Provided information:
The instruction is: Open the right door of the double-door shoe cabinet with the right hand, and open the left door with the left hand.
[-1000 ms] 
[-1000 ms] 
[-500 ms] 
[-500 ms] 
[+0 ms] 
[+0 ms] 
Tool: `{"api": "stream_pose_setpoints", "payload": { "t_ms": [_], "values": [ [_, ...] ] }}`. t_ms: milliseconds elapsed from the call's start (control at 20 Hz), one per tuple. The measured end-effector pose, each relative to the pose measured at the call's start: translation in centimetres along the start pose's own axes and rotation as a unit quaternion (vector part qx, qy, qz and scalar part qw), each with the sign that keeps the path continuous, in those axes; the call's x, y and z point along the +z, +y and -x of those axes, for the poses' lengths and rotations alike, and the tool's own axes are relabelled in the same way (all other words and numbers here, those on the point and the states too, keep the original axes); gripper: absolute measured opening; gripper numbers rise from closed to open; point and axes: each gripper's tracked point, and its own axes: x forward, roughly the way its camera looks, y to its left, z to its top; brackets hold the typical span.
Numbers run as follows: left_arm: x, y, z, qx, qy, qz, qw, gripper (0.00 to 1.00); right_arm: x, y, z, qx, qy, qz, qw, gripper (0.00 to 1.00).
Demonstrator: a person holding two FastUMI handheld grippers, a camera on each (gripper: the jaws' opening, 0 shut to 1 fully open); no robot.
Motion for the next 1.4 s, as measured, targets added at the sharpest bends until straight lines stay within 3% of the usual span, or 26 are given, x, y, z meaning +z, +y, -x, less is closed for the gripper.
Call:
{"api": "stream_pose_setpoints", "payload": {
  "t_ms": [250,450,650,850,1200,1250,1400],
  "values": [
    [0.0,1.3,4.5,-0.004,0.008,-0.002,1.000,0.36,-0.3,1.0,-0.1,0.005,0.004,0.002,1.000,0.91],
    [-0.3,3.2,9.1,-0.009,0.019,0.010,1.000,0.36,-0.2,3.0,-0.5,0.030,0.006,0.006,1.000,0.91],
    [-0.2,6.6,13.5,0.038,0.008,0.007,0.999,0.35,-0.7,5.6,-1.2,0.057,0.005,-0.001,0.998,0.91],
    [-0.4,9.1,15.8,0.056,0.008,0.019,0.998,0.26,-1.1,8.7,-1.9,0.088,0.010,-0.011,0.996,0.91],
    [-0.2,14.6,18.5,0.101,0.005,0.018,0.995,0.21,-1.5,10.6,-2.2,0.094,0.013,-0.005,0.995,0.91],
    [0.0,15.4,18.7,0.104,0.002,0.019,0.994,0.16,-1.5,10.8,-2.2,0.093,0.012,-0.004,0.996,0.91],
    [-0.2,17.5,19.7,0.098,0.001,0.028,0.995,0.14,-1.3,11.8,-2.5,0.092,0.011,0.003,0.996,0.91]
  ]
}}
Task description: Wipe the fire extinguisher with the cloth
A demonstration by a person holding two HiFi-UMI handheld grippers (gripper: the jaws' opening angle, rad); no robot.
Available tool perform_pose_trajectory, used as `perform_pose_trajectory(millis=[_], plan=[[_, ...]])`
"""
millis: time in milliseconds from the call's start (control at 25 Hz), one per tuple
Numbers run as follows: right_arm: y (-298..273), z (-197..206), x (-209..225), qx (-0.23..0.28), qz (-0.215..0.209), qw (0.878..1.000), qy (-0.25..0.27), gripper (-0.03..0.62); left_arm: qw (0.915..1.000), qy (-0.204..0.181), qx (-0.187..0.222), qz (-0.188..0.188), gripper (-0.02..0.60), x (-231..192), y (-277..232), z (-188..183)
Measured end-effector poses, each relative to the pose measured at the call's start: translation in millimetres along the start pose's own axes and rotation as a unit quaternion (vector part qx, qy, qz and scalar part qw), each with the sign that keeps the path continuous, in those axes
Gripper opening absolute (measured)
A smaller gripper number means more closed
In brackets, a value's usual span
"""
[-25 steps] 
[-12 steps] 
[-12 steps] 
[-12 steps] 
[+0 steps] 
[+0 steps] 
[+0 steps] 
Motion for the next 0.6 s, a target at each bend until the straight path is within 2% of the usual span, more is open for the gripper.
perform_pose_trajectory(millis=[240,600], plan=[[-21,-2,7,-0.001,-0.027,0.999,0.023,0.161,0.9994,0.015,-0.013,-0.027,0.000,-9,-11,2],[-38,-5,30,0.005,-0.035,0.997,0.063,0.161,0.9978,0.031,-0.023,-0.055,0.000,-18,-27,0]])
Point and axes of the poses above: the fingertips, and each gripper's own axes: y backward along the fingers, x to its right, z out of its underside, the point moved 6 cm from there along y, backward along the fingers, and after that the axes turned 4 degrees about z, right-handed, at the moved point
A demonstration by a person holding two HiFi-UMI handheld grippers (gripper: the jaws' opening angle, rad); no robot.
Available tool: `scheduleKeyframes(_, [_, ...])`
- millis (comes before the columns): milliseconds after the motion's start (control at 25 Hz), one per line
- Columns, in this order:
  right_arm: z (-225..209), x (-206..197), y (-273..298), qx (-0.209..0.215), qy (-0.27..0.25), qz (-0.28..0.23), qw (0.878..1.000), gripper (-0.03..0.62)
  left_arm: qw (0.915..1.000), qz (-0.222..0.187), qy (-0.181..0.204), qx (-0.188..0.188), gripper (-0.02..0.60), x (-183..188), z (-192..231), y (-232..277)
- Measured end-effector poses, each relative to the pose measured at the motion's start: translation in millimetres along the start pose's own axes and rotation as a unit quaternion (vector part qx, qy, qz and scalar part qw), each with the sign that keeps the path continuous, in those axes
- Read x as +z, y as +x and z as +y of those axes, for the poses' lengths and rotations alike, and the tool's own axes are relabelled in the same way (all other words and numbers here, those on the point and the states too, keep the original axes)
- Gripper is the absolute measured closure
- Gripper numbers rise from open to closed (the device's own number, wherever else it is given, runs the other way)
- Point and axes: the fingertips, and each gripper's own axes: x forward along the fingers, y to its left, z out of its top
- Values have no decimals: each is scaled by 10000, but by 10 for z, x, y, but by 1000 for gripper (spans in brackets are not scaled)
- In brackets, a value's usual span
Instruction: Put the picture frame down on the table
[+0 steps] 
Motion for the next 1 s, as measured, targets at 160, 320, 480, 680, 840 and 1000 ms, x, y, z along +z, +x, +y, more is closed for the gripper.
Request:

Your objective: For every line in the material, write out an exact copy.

Problem solution:
The instruction is: Open the right door of the double-door shoe cabinet with the right hand, and open the left door with the left hand.
[-1000 ms] 
[-1000 ms] 
[-500 ms] 
[-500 ms] 
[+0 ms] 
[+0 ms] 
Tool: `{"api": "stream_pose_setpoints", "payload": { "t_ms": [_], "values": [ [_, ...] ] }}`. t_ms: milliseconds elapsed from the call's start (control at 20 Hz), one per tuple. The measured end-effector pose, each relative to the pose measured at the call's start: translation in centimetres along the start pose's own axes and rotation as a unit quaternion (vector part qx, qy, qz and scalar part qw), each with the sign that keeps the path continuous, in those axes; the call's x, y and z point along the +z, +y and -x of those axes, for the poses' lengths and rotations alike, and the tool's own axes are relabelled in the same way (all other words and numbers here, those on the point and the states too, keep the original axes); gripper: absolute measured opening; gripper numbers rise from closed to open; point and axes: each gripper's tracked point, and its own axes: x forward, roughly the way its camera looks, y to its left, z to its top; brackets hold the typical span.
Numbers run as follows: left_arm: x, y, z, qx, qy, qz, qw, gripper (0.00 to 1.00); right_arm: x, y, z, qx, qy, qz, qw, gripper (0.00 to 1.00).
Demonstrator: a person holding two FastUMI handheld grippers, a camera on each (gripper: the jaws' opening, 0 shut to 1 fully open); no robot.
Motion for the next 1.4 s, as measured, targets added at the sharpest bends until straight lines stay within 3% of the usual span, or 26 are given, x, y, z meaning +z, +y, -x, less is closed for the gripper.
Call:
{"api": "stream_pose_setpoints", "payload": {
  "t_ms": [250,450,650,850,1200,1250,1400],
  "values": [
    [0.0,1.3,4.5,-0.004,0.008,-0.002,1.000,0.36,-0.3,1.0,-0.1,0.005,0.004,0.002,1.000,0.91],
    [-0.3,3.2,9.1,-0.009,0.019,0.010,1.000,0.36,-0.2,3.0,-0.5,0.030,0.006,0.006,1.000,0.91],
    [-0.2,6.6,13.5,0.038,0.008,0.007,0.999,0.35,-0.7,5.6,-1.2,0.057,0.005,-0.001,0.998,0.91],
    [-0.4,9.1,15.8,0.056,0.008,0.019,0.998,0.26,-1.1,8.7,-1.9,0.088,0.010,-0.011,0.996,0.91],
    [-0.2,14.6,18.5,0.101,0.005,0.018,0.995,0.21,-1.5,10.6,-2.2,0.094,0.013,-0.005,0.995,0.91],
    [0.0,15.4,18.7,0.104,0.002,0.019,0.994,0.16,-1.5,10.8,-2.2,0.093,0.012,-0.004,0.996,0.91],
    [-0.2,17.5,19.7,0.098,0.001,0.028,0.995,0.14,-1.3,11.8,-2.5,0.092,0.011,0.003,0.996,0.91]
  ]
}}
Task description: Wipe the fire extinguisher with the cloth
A demonstration by a person holding two HiFi-UMI handheld grippers (gripper: the jaws' opening angle, rad); no robot.
Available tool perform_pose_trajectory, used as `perform_pose_trajectory(millis=[_], plan=[[_, ...]])`
"""
millis: time in milliseconds from the call's start (control at 25 Hz), one per tuple
Numbers run as follows: right_arm: y (-298..273), z (-197..206), x (-209..225), qx (-0.23..0.28), qz (-0.215..0.209), qw (0.878..1.000), qy (-0.25..0.27), gripper (-0.03..0.62); left_arm: qw (0.915..1.000), qy (-0.204..0.181), qx (-0.187..0.222), qz (-0.188..0.188), gripper (-0.02..0.60), x (-231..192), y (-277..232), z (-188..183)
Measured end-effector poses, each relative to the pose measured at the call's start: translation in millimetres along the start pose's own axes and rotation as a unit quaternion (vector part qx, qy, qz and scalar part qw), each with the sign that keeps the path continuous, in those axes
Gripper opening absolute (measured)
A smaller gripper number means more closed
In brackets, a value's usual span
"""
[-25 steps] 
[-12 steps] 
[-12 steps] 
[-12 steps] 
[+0 steps] 
[+0 steps] 
[+0 steps] 
Motion for the next 0.6 s, a target at each bend until the straight path is within 2% of the usual span, more is open for the gripper.
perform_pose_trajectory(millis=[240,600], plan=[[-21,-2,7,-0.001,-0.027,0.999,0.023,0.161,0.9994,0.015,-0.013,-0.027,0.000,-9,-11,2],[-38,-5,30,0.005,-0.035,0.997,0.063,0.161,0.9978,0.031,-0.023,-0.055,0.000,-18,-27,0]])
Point and axes of the poses above: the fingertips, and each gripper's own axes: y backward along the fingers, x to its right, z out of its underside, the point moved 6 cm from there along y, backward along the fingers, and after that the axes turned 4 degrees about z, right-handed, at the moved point
A demonstration by a person holding two HiFi-UMI handheld grippers (gripper: the jaws' opening angle, rad); no robot.
Available tool: `scheduleKeyframes(_, [_, ...])`
- millis (comes before the columns): milliseconds after the motion's start (control at 25 Hz), one per line
- Columns, in this order:
  right_arm: z (-225..209), x (-206..197), y (-273..298), qx (-0.209..0.215), qy (-0.27..0.25), qz (-0.28..0.23), qw (0.878..1.000), gripper (-0.03..0.62)
  left_arm: qw (0.915..1.000), qz (-0.222..0.187), qy (-0.181..0.204), qx (-0.188..0.188), gripper (-0.02..0.60), x (-183..188), z (-192..231), y (-232..277)
- Measured end-effector poses, each relative to the pose measured at the motion's start: translation in millimetres along the start pose's own axes and rotation as a unit quaternion (vector part qx, qy, qz and scalar part qw), each with the sign that keeps the path continuous, in those axes
- Read x as +z, y as +x and z as +y of those axes, for the poses' lengths and rotations alike, and the tool's own axes are relabelled in the same way (all other words and numbers here, those on the point and the states too, keep the original axes)
- Gripper is the absolute measured closure
- Gripper numbers rise from open to closed (the device's own number, wherever else it is given, runs the other way)
- Point and axes: the fingertips, and each gripper's own axes: x forward along the fingers, y to its left, z out of its top
- Values have no decimals: each is scaled by 10000, but by 10 for z, x, y, but by 1000 for gripper (spans in brackets are not scaled)
- In brackets, a value's usual span
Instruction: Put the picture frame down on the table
[+0 steps] 
Motion for the next 1 s, as measured, targets at 160, 320, 480, 680, 840 and 1000 ms, x, y, z along +z, +x, +y, more is closed for the gripper.
Request:

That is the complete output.